• PROBLEM: Would you please copy every line from the records that contains the word "provide"?

[Stored data]
'''

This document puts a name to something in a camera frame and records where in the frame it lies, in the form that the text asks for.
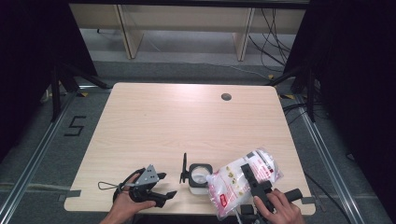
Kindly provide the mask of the clear jar with black lid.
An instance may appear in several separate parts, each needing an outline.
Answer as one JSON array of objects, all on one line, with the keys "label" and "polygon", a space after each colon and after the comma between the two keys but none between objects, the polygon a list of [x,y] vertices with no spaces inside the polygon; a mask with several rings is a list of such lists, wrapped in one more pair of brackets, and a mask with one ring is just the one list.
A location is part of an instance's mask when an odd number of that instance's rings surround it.
[{"label": "clear jar with black lid", "polygon": [[208,163],[192,163],[187,166],[187,154],[183,154],[182,169],[179,182],[188,183],[189,190],[193,195],[205,195],[208,193],[206,178],[213,174],[213,167]]}]

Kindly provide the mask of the person's left hand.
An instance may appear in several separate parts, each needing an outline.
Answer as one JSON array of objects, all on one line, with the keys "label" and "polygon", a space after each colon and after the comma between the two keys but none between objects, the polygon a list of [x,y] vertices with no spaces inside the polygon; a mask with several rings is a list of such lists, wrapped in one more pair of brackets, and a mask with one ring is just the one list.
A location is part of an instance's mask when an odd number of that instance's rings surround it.
[{"label": "person's left hand", "polygon": [[129,196],[129,186],[124,186],[110,211],[99,224],[124,224],[131,220],[139,211],[149,209],[155,205],[156,203],[154,201],[134,202]]}]

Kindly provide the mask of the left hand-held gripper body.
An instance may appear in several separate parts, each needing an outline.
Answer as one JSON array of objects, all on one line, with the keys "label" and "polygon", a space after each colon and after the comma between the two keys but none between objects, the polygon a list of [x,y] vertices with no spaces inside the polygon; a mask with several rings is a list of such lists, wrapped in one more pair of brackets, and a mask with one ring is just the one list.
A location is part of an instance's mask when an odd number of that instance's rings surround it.
[{"label": "left hand-held gripper body", "polygon": [[145,201],[154,201],[156,207],[162,208],[166,200],[162,199],[160,193],[154,192],[152,189],[161,180],[157,176],[157,172],[152,164],[147,168],[138,171],[139,176],[129,186],[129,196],[136,203]]}]

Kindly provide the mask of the person's right hand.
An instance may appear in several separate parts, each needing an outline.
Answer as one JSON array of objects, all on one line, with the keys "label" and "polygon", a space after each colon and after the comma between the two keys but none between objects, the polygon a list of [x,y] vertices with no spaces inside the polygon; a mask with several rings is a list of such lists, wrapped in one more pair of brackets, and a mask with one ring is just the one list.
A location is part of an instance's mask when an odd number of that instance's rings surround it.
[{"label": "person's right hand", "polygon": [[275,207],[275,212],[268,210],[258,196],[253,197],[253,202],[260,214],[272,224],[305,224],[301,209],[290,203],[282,191],[274,189],[267,193],[267,198]]}]

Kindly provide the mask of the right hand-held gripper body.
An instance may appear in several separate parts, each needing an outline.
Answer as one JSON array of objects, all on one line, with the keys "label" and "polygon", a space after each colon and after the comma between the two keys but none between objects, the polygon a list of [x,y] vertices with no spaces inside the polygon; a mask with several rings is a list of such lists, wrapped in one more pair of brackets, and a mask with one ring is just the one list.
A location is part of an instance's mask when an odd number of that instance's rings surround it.
[{"label": "right hand-held gripper body", "polygon": [[[258,196],[263,201],[264,205],[267,207],[268,210],[270,210],[271,212],[275,212],[275,207],[267,198],[267,193],[273,191],[270,181],[265,181],[259,184],[257,188],[253,188],[252,190],[253,197]],[[293,201],[303,198],[302,193],[298,189],[293,189],[284,194],[286,195],[287,200],[290,203],[293,203]],[[242,204],[240,209],[241,212],[236,213],[239,224],[272,224],[260,214],[255,204]]]}]

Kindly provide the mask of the black metal stand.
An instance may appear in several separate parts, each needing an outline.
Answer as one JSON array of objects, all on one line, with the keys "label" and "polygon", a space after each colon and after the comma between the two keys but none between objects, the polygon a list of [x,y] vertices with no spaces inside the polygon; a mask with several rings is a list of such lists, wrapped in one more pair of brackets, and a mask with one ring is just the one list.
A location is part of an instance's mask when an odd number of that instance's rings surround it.
[{"label": "black metal stand", "polygon": [[314,116],[314,99],[315,99],[315,76],[312,69],[308,65],[298,65],[290,70],[284,70],[280,77],[271,79],[268,86],[276,86],[281,82],[293,77],[294,80],[291,84],[290,90],[294,94],[301,94],[306,91],[305,106],[307,115],[312,122],[315,122]]},{"label": "black metal stand", "polygon": [[55,121],[61,114],[61,94],[60,85],[63,85],[67,92],[77,93],[79,85],[75,80],[75,76],[82,77],[83,79],[91,82],[94,86],[101,89],[111,89],[111,86],[98,78],[85,73],[81,69],[68,63],[56,63],[51,70],[50,86],[52,90],[52,118]]}]

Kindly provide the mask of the red and white pouch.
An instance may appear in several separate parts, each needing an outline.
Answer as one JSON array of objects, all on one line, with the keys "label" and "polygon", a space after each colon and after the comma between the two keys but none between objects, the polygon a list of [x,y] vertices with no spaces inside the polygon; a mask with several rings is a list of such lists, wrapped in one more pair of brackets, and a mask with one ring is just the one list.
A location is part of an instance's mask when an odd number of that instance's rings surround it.
[{"label": "red and white pouch", "polygon": [[246,203],[252,196],[251,187],[241,170],[241,166],[246,163],[259,184],[265,181],[275,184],[283,176],[273,156],[263,147],[220,167],[206,178],[209,198],[217,209],[219,220],[226,218],[238,205]]}]

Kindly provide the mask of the black curtain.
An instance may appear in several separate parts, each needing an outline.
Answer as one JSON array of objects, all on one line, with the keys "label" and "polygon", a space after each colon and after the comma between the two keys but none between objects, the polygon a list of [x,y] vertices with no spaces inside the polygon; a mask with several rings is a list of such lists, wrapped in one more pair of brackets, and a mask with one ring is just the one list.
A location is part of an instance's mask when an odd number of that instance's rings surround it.
[{"label": "black curtain", "polygon": [[62,65],[96,74],[69,0],[0,0],[0,162]]},{"label": "black curtain", "polygon": [[396,224],[396,0],[303,0],[286,68],[305,67]]}]

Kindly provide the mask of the aluminium floor rail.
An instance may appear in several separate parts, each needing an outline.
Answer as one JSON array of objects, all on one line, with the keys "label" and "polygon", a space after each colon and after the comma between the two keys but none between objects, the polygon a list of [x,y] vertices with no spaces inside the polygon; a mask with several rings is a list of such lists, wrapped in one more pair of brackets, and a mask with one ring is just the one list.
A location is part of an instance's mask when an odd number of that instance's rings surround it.
[{"label": "aluminium floor rail", "polygon": [[104,212],[71,212],[58,202],[71,190],[109,90],[89,87],[87,97],[66,94],[60,116],[51,103],[38,108],[21,141],[0,163],[0,224],[97,224]]},{"label": "aluminium floor rail", "polygon": [[324,167],[332,181],[340,202],[343,205],[346,216],[349,218],[351,224],[365,224],[364,218],[361,215],[360,209],[353,198],[346,182],[340,174],[334,159],[332,158],[329,149],[327,148],[316,123],[308,115],[307,109],[300,108],[304,124],[314,141],[318,154],[324,164]]}]

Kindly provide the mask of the light wooden desk frame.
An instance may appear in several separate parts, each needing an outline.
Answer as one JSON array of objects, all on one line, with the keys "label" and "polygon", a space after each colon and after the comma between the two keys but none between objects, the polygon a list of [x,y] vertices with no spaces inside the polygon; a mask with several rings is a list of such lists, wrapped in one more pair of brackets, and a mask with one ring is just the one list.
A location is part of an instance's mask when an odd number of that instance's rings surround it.
[{"label": "light wooden desk frame", "polygon": [[295,35],[302,23],[303,9],[242,7],[172,7],[71,3],[70,9],[80,28],[116,29],[126,51],[133,59],[148,30],[224,32],[233,35],[238,61],[245,58],[248,35],[270,31],[267,22],[275,20],[272,30]]}]

'''

• RESPONSE BELOW:
Kindly provide the mask of the clear jar with black lid.
Kindly provide the mask of the person's left hand.
Kindly provide the mask of the left hand-held gripper body.
Kindly provide the mask of the person's right hand.
Kindly provide the mask of the right hand-held gripper body.
Kindly provide the mask of the black metal stand.
Kindly provide the mask of the red and white pouch.
Kindly provide the mask of the black curtain.
Kindly provide the mask of the aluminium floor rail.
Kindly provide the mask of the light wooden desk frame.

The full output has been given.